_Task to carry out_
Everything in the data below is left aside except the lines from the one containing "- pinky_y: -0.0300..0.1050" through the one containing "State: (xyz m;"; repeat those exactly.
►
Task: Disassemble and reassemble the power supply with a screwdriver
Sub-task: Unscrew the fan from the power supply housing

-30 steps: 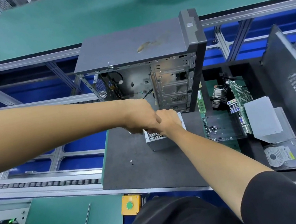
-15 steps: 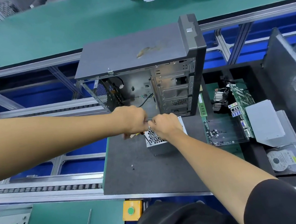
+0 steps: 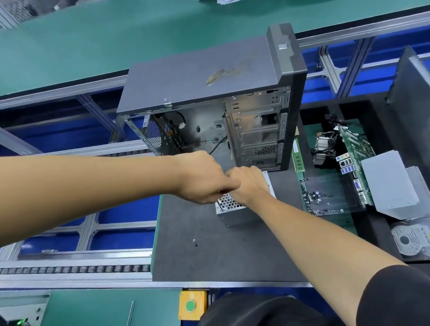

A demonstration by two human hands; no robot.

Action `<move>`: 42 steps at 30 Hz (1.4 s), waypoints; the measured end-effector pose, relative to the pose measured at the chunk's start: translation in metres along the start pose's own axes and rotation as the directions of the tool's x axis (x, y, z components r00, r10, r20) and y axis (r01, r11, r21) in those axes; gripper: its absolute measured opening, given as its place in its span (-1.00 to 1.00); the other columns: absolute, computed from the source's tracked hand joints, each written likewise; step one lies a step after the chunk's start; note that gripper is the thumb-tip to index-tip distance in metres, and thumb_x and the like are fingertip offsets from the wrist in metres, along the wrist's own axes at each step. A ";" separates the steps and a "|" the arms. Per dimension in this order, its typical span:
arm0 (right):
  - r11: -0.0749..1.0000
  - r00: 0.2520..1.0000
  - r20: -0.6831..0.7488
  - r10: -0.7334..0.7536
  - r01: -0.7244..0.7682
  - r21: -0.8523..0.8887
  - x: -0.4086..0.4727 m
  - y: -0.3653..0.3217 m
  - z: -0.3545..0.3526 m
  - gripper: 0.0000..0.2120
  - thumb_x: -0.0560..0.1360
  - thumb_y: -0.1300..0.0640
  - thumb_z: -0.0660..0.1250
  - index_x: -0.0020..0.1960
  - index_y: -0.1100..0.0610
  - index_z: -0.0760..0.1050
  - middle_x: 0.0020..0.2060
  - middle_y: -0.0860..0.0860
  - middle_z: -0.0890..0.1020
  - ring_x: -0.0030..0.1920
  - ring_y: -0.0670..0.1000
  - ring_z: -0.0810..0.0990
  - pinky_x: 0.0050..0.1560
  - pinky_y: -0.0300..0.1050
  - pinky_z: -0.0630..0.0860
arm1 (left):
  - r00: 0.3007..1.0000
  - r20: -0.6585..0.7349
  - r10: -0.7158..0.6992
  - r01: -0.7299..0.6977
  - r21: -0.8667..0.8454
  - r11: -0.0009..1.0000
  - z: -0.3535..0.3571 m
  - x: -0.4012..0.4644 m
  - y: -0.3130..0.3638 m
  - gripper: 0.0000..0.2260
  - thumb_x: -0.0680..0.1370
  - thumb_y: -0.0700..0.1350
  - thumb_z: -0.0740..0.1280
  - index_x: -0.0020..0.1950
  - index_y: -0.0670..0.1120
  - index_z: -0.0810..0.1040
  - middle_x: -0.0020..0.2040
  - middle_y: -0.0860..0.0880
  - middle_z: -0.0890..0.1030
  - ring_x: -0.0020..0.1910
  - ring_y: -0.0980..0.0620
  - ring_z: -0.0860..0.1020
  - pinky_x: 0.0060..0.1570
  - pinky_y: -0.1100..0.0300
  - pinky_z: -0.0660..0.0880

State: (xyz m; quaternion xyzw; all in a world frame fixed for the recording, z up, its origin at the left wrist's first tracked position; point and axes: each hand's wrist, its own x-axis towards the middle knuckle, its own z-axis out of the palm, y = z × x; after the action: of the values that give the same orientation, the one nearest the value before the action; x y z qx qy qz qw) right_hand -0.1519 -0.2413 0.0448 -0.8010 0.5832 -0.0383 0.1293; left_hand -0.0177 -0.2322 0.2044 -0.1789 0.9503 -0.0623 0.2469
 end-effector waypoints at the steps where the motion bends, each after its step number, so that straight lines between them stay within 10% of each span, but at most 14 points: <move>1: 1.000 1.000 0.006 -0.001 0.001 0.001 0.000 0.000 0.000 -0.73 0.47 0.06 0.06 -0.31 0.03 0.46 -0.44 -0.04 0.46 -0.30 0.13 0.51 -0.19 -0.04 0.24 | 0.990 0.038 -0.136 0.138 -0.066 0.988 0.003 0.000 0.002 -0.85 0.55 0.04 0.22 0.05 0.01 0.39 -0.30 -0.01 0.54 -0.36 -0.15 0.38 -0.34 0.12 0.27; 3: 1.000 1.000 0.002 0.017 -0.017 0.020 0.000 0.000 0.000 -0.71 0.46 0.04 0.02 -0.34 0.03 0.42 -0.44 -0.04 0.44 -0.31 0.13 0.50 -0.19 -0.02 0.23 | 0.915 0.202 -0.349 0.396 -0.283 0.874 0.002 0.002 0.004 -0.87 0.51 0.06 0.27 -0.07 0.02 0.46 -0.29 0.06 0.57 -0.32 -0.08 0.48 -0.35 0.18 0.33; 6: 0.999 0.999 -0.029 0.029 -0.028 0.037 0.002 0.000 0.003 -0.63 0.52 -0.01 0.01 -0.37 0.05 0.41 -0.47 -0.02 0.42 -0.37 0.13 0.44 -0.21 -0.01 0.23 | 0.734 0.498 -0.462 0.672 -0.634 0.382 -0.002 0.009 0.003 -0.84 0.53 -0.03 0.27 -0.09 -0.10 0.56 -0.28 -0.08 0.72 -0.43 0.03 0.62 -0.49 0.32 0.37; 9: 0.999 0.999 -0.033 0.038 -0.037 0.038 0.003 0.000 0.005 -0.59 0.58 -0.04 0.04 -0.35 0.05 0.45 -0.48 -0.02 0.43 -0.37 0.13 0.46 -0.20 0.00 0.27 | 0.599 0.673 -0.433 0.781 -0.610 0.131 0.000 0.012 0.001 -0.73 0.60 -0.02 0.20 -0.02 -0.19 0.59 -0.35 -0.18 0.69 -0.54 -0.05 0.50 -0.56 0.32 0.30; 12: 0.999 0.998 -0.035 0.043 -0.042 0.023 0.002 -0.001 0.005 -0.59 0.59 -0.03 0.06 -0.37 0.05 0.42 -0.49 -0.03 0.40 -0.36 0.15 0.47 -0.22 0.00 0.26 | 0.744 0.517 -0.423 0.665 -0.511 0.545 0.000 0.009 -0.003 -0.66 0.66 0.01 0.16 -0.01 -0.21 0.58 -0.20 -0.16 0.70 -0.39 -0.09 0.51 -0.46 0.22 0.41; 15: 1.000 1.000 -0.009 0.017 -0.017 -0.001 0.001 0.000 0.004 -0.66 0.54 0.00 0.08 -0.39 0.03 0.34 -0.47 -0.03 0.40 -0.37 0.12 0.47 -0.21 -0.02 0.22 | 0.959 0.271 -0.081 0.133 -0.178 0.975 -0.006 0.004 -0.007 -0.81 0.69 0.04 0.15 0.15 -0.05 0.43 -0.03 -0.08 0.64 -0.18 -0.18 0.51 -0.24 0.07 0.37; 18: 0.998 0.999 -0.031 0.042 -0.040 0.053 0.001 0.000 0.003 -0.59 0.56 -0.04 0.06 -0.40 0.07 0.40 -0.50 -0.01 0.42 -0.46 0.05 0.37 -0.23 0.00 0.22 | 0.902 0.305 0.305 -0.356 0.126 0.926 -0.016 0.001 -0.010 -0.89 0.70 0.03 0.11 0.16 0.02 0.31 -0.02 -0.05 0.58 -0.21 -0.22 0.51 -0.32 0.02 0.40; 23: 1.000 0.999 0.035 0.004 -0.004 -0.026 0.000 0.000 -0.001 -0.81 0.42 0.12 0.13 -0.35 0.02 0.39 -0.47 -0.05 0.42 -0.34 0.12 0.49 -0.20 -0.04 0.24 | 0.978 0.145 -0.151 0.171 -0.143 0.975 -0.006 0.000 0.004 -0.80 0.50 0.13 0.24 -0.05 0.01 0.42 -0.31 0.04 0.51 -0.38 -0.02 0.43 -0.33 0.13 0.28; 27: 1.000 1.000 0.011 0.010 -0.010 -0.013 0.000 0.001 0.000 -0.78 0.48 0.12 0.14 -0.34 0.04 0.39 -0.46 -0.05 0.41 -0.33 0.15 0.48 -0.18 -0.02 0.30 | 0.776 0.437 -0.456 0.615 -0.685 0.391 -0.003 0.013 0.013 -0.78 0.49 0.08 0.25 -0.26 -0.02 0.42 -0.35 -0.03 0.61 -0.44 -0.02 0.47 -0.39 0.19 0.41; 30: 1.000 0.999 -0.036 0.022 -0.021 0.019 0.000 -0.001 0.001 -0.63 0.56 0.01 0.06 -0.35 0.06 0.43 -0.47 -0.02 0.44 -0.38 0.13 0.45 -0.23 -0.01 0.24 | 0.598 0.638 -0.485 0.716 -0.697 -0.035 0.003 0.012 0.008 -0.80 0.54 -0.01 0.23 -0.15 -0.11 0.53 -0.43 -0.09 0.59 -0.57 -0.03 0.39 -0.52 0.29 0.28; 33: 0.998 0.998 -0.057 0.038 -0.035 0.043 0.001 -0.001 0.003 -0.60 0.57 -0.01 0.05 -0.39 0.09 0.38 -0.48 0.02 0.47 -0.39 0.14 0.46 -0.26 0.00 0.21 | 0.695 0.513 -0.504 0.719 -0.516 0.466 0.006 -0.001 0.002 -0.68 0.64 0.04 0.14 0.03 -0.16 0.56 -0.27 -0.13 0.68 -0.40 -0.14 0.52 -0.37 0.15 0.45; 36: 0.999 0.999 -0.042 0.027 -0.025 0.036 -0.001 -0.001 0.002 -0.59 0.49 -0.04 -0.05 -0.35 0.07 0.45 -0.46 0.00 0.48 -0.36 0.14 0.48 -0.24 0.00 0.22 | 0.936 0.224 -0.272 0.305 -0.126 0.944 0.007 -0.007 -0.003 -0.78 0.69 0.07 0.08 0.20 0.02 0.43 -0.15 -0.08 0.59 -0.27 -0.17 0.45 -0.29 0.07 0.38; 39: 0.997 0.999 -0.028 0.046 -0.045 0.060 0.002 -0.003 0.002 -0.58 0.53 -0.06 0.01 -0.36 0.08 0.46 -0.47 0.00 0.46 -0.37 0.13 0.46 -0.23 0.01 0.23 | 0.942 0.189 0.276 -0.311 0.190 0.931 0.001 -0.007 -0.004 -0.78 0.66 -0.13 0.12 0.29 0.05 0.27 -0.11 -0.09 0.55 -0.25 -0.21 0.54 -0.36 0.04 0.42; 42: 1.000 1.000 0.011 0.029 -0.029 0.006 0.002 0.001 0.002 -0.72 0.50 0.01 0.15 -0.33 0.06 0.47 -0.45 -0.01 0.52 -0.34 0.11 0.52 -0.25 -0.02 0.28 | 0.967 0.023 0.252 -0.253 0.109 0.961 -0.003 -0.007 -0.005 -0.73 0.64 -0.08 0.19 0.30 0.10 0.24 -0.08 -0.07 0.59 -0.23 -0.21 0.57 -0.39 0.06 0.37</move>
State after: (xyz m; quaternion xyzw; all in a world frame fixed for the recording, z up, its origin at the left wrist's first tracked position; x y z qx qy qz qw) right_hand -0.1514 -0.2428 0.0428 -0.7922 0.5941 -0.0338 0.1355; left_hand -0.0120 -0.2343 0.2115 -0.0424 0.9593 -0.0824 0.2667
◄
_Response_
  - pinky_y: -0.0300..0.1050
  - pinky_z: -0.0630..0.0860
arm1 (left):
  - r00: 0.3007..1.0000
  - r20: -0.6585..0.7349
  - r10: -0.7158..0.6992
  - r01: -0.7299..0.6977
  - r21: -0.8667..0.8454
  - r11: -0.0009..1.0000
  - z: -0.3535..0.3571 m
  - x: -0.4012..0.4644 m
  - y: -0.3130..0.3638 m
  - gripper: 0.0000..0.2260
  - thumb_x: -0.0680..0.1370
  - thumb_y: -0.0700..0.1350
  - thumb_z: -0.0740..0.1280
  - index_x: -0.0020..0.1950
  - index_y: -0.0670..0.1120
  - index_z: -0.0810..0.1040
  - middle_x: -0.0020..0.2040
  - middle_y: -0.0860..0.0880
  - middle_z: -0.0890..0.1030
  - ring_x: -0.0020..0.1910
  - ring_y: -0.0980..0.0620
  - ring_z: -0.0860..0.1020
  - pinky_x: 0.0060..0.1570
  - pinky_y: -0.1100..0.0300
  - pinky_z: -0.0660..0.0880

State: (xyz m; quaternion xyzw; all in a world frame fixed for the recording, z up, its origin at the left wrist's first tracked position; point and axes: each hand's wrist, its own x-axis towards the middle knuckle, its own z-axis out of the palm, y = z × x; after the action: of the values that give the same orientation, the one nearest the value before the action; x y z qx qy qz qw) right_hand -0.1519 -0.2413 0.0448 -0.8010 0.5832 -0.0383 0.1293; left_hand -0.0177 -0.2322 0.2044 -0.1789 0.9503 -0.0623 0.2469

No additional output is required for this exercise.